TASK: Will you quote precisely the lines that run from the top of the material below to the line containing "In this exercise you will point out the wooden", both ends included?

RECORDS PROVIDED:
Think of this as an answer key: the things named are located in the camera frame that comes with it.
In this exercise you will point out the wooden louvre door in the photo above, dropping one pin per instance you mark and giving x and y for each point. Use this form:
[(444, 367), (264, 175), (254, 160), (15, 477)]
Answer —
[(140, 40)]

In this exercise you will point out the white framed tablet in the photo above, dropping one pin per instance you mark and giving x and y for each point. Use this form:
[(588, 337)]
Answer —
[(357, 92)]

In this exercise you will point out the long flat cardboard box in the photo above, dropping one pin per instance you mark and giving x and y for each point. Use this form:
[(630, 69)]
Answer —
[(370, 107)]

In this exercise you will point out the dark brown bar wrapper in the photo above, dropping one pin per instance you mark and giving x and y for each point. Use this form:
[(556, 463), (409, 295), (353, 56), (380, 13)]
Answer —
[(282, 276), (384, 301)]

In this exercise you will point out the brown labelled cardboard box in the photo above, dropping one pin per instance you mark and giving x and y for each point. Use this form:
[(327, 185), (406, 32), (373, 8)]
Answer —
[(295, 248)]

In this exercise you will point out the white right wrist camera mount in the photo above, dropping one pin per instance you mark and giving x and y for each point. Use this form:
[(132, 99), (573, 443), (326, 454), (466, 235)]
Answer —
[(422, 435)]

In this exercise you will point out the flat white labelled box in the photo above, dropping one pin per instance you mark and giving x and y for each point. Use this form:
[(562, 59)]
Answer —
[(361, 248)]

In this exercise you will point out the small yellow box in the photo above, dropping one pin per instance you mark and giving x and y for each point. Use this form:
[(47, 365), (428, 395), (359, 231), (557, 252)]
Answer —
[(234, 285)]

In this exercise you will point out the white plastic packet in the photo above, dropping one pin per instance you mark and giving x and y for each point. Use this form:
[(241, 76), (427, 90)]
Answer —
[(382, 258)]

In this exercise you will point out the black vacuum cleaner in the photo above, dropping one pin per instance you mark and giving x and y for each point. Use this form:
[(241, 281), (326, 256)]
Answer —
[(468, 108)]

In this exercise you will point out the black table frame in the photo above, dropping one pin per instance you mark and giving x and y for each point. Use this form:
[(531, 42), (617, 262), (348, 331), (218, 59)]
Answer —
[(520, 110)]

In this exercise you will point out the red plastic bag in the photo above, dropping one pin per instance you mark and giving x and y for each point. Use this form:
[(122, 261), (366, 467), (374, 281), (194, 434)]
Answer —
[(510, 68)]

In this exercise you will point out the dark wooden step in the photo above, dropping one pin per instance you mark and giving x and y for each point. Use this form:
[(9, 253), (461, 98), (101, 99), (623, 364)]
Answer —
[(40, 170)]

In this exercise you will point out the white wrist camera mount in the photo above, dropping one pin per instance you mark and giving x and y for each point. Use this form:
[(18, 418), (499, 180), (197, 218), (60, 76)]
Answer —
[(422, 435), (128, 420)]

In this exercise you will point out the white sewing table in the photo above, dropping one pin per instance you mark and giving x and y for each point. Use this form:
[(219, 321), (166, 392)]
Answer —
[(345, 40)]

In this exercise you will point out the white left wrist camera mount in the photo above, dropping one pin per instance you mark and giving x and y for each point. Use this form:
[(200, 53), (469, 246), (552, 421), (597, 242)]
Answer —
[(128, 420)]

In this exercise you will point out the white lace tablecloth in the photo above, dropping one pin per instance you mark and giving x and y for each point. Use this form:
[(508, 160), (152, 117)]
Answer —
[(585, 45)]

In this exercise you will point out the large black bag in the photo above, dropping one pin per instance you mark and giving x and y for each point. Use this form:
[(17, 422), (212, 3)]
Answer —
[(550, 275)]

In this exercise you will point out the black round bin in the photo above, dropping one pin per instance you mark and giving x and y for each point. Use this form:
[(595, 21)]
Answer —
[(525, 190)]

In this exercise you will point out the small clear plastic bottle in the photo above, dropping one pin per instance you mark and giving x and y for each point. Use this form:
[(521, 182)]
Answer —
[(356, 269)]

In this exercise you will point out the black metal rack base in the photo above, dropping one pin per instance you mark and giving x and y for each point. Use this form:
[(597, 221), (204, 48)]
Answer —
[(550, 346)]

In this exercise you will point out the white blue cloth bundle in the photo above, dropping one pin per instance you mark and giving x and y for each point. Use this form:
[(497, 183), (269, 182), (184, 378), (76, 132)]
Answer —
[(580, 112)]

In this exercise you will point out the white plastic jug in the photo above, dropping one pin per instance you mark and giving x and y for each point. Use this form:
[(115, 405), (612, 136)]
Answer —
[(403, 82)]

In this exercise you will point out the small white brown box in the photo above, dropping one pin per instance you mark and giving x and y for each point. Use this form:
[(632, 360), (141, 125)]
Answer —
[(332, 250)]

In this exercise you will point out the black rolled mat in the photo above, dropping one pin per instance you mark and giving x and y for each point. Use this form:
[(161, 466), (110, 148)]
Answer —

RESULT FOR THIS EXERCISE:
Think of this as an answer key: the things named are located in the camera frame that comes with it.
In this exercise you will point out the wooden louvre door in the photo above, dropping one pin per instance you mark and giving x and y for each point. Use this form:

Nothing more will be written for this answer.